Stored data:
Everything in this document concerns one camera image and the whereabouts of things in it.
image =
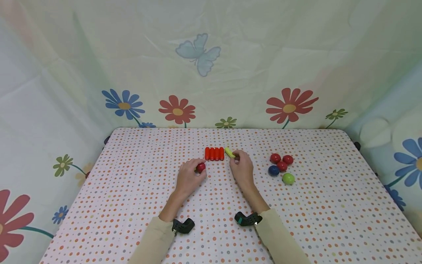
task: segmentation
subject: red flower
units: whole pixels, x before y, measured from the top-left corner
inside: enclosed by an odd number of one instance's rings
[[[15,217],[29,202],[28,195],[21,195],[16,198],[5,211],[9,195],[9,190],[0,191],[0,262],[4,261],[9,255],[6,246],[15,248],[24,240],[24,236],[21,234],[12,234],[9,232],[28,225],[34,219],[34,214],[30,212],[8,223],[8,221]]]
[[[271,121],[277,120],[278,124],[283,123],[286,118],[290,122],[296,122],[299,120],[299,117],[296,113],[299,114],[306,114],[312,110],[313,107],[308,107],[311,104],[315,103],[319,97],[314,98],[312,100],[308,100],[312,94],[311,90],[307,90],[300,95],[300,89],[296,88],[290,93],[290,88],[284,88],[281,90],[281,94],[283,95],[284,102],[278,98],[271,97],[267,100],[267,104],[279,107],[279,108],[267,108],[267,113],[269,114],[276,114],[270,118]]]
[[[195,107],[187,106],[189,102],[187,99],[180,100],[179,104],[178,98],[175,95],[170,95],[168,100],[170,103],[164,100],[160,101],[160,105],[166,109],[158,109],[161,113],[168,114],[165,116],[168,121],[175,120],[176,124],[181,125],[183,122],[189,123],[191,119],[195,118],[192,115],[195,113]]]

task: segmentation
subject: wristband
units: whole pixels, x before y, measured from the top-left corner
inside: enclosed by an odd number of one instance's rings
[[[238,212],[235,215],[235,220],[240,226],[253,226],[261,222],[262,216],[254,212],[253,214],[246,217],[242,212]]]
[[[174,219],[173,220],[173,233],[176,235],[176,232],[182,233],[182,234],[188,234],[193,227],[195,226],[195,222],[188,218],[184,223],[179,222],[179,220]]]

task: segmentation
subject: small red ball
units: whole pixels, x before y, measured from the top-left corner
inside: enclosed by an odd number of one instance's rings
[[[273,153],[273,154],[271,154],[271,156],[270,156],[270,161],[271,161],[272,163],[274,163],[274,164],[277,164],[279,161],[281,161],[281,157],[280,157],[280,155],[279,155],[279,154],[277,154],[277,153]]]
[[[287,170],[287,164],[284,161],[279,161],[277,163],[277,167],[280,171],[286,171]]]
[[[199,163],[198,166],[196,166],[196,171],[198,173],[201,173],[205,169],[205,163]]]
[[[284,161],[285,163],[287,163],[287,165],[290,165],[290,164],[292,164],[292,163],[293,163],[293,157],[292,157],[292,156],[290,156],[290,155],[285,155],[285,156],[283,157],[283,161]]]

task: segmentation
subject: yellow flower center
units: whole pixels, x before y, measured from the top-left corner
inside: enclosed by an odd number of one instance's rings
[[[175,108],[175,109],[173,109],[173,114],[174,115],[183,115],[183,110],[182,109],[179,109],[179,108]]]
[[[118,105],[119,105],[119,108],[122,109],[122,110],[131,109],[130,104],[128,104],[128,103],[119,103]]]
[[[418,168],[418,170],[422,171],[422,158],[419,158],[416,161],[416,167]]]
[[[288,114],[294,112],[296,110],[296,106],[294,104],[287,104],[283,107],[283,111]]]

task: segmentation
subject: left hand
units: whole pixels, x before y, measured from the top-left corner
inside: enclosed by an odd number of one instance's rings
[[[204,169],[200,175],[195,174],[196,166],[204,163],[206,160],[194,158],[182,164],[177,175],[175,193],[183,196],[185,199],[193,193],[199,184],[207,177],[207,170]]]

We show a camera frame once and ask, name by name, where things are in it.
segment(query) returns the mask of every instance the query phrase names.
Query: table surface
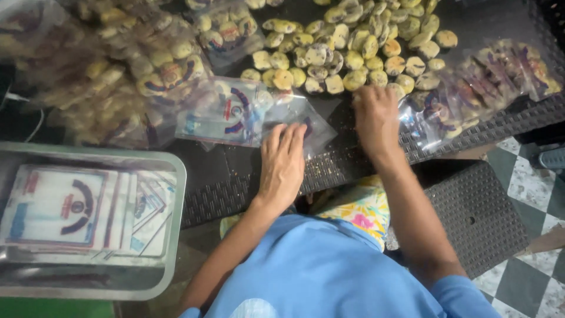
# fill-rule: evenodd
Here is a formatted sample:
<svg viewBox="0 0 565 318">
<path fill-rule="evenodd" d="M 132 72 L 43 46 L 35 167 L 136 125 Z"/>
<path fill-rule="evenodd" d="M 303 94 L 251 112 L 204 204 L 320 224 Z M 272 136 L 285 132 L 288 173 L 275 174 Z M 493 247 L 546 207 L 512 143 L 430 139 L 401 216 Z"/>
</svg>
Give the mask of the table surface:
<svg viewBox="0 0 565 318">
<path fill-rule="evenodd" d="M 285 18 L 307 23 L 321 18 L 327 7 L 311 0 L 286 0 L 278 8 L 254 11 L 259 22 L 268 18 Z M 484 47 L 492 39 L 513 38 L 539 48 L 558 78 L 565 77 L 565 56 L 557 47 L 540 9 L 535 2 L 517 0 L 441 1 L 436 10 L 441 28 L 451 29 L 459 37 L 459 45 L 441 56 L 447 65 L 455 65 L 463 57 Z M 238 77 L 251 66 L 246 57 L 226 75 Z M 358 147 L 354 117 L 350 108 L 351 95 L 321 94 L 308 97 L 316 111 L 338 132 L 327 146 L 326 153 L 309 160 L 306 166 L 302 193 L 309 193 L 352 182 L 374 173 Z M 565 120 L 564 95 L 543 102 L 517 101 L 488 122 L 480 123 L 435 153 L 418 149 L 410 134 L 401 129 L 400 143 L 411 164 L 442 154 L 470 149 L 502 140 Z M 190 140 L 176 140 L 167 148 L 179 156 L 188 171 L 185 213 L 182 227 L 186 228 L 242 211 L 258 188 L 260 153 L 258 149 L 218 145 L 205 152 Z"/>
</svg>

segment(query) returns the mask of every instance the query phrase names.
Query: checkered floor
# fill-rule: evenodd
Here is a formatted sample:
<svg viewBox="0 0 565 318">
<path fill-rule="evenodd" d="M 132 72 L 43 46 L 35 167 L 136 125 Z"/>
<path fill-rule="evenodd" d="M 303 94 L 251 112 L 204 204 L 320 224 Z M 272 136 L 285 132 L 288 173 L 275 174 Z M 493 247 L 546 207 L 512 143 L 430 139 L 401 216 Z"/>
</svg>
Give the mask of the checkered floor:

* [Task description] For this exercise, reproduce exactly the lines of the records above from the one with "Query: table surface" up to and including the one with "Query: checkered floor", without pictures.

* [Exercise answer]
Query: table surface
# fill-rule: evenodd
Here is a formatted sample:
<svg viewBox="0 0 565 318">
<path fill-rule="evenodd" d="M 132 72 L 43 46 L 35 167 L 136 125 Z"/>
<path fill-rule="evenodd" d="M 303 94 L 251 112 L 204 204 L 320 224 Z M 272 136 L 285 132 L 288 173 L 275 174 Z M 493 247 L 546 207 L 512 143 L 430 139 L 401 216 Z"/>
</svg>
Give the mask of the table surface:
<svg viewBox="0 0 565 318">
<path fill-rule="evenodd" d="M 285 18 L 307 23 L 321 18 L 327 7 L 311 0 L 286 0 L 278 8 L 254 11 L 259 22 L 268 18 Z M 484 47 L 492 39 L 513 38 L 539 48 L 558 78 L 565 77 L 565 56 L 557 47 L 540 9 L 535 2 L 517 0 L 441 1 L 436 10 L 441 28 L 451 29 L 459 37 L 459 45 L 441 56 L 447 65 L 455 65 L 463 57 Z M 238 77 L 251 66 L 246 57 L 226 75 Z M 358 147 L 354 117 L 350 108 L 351 95 L 321 94 L 308 97 L 316 111 L 338 132 L 327 146 L 326 153 L 309 160 L 306 166 L 302 193 L 309 193 L 352 182 L 374 173 Z M 565 120 L 564 95 L 543 102 L 517 101 L 488 122 L 480 123 L 435 153 L 418 149 L 410 134 L 401 129 L 400 143 L 411 164 L 442 154 L 470 149 L 502 140 Z M 190 140 L 176 140 L 167 148 L 179 156 L 188 171 L 185 213 L 182 227 L 186 228 L 242 211 L 258 188 L 260 153 L 258 149 L 218 145 L 205 152 Z"/>
</svg>

segment(query) returns the mask of every instance the query phrase names.
Query: checkered floor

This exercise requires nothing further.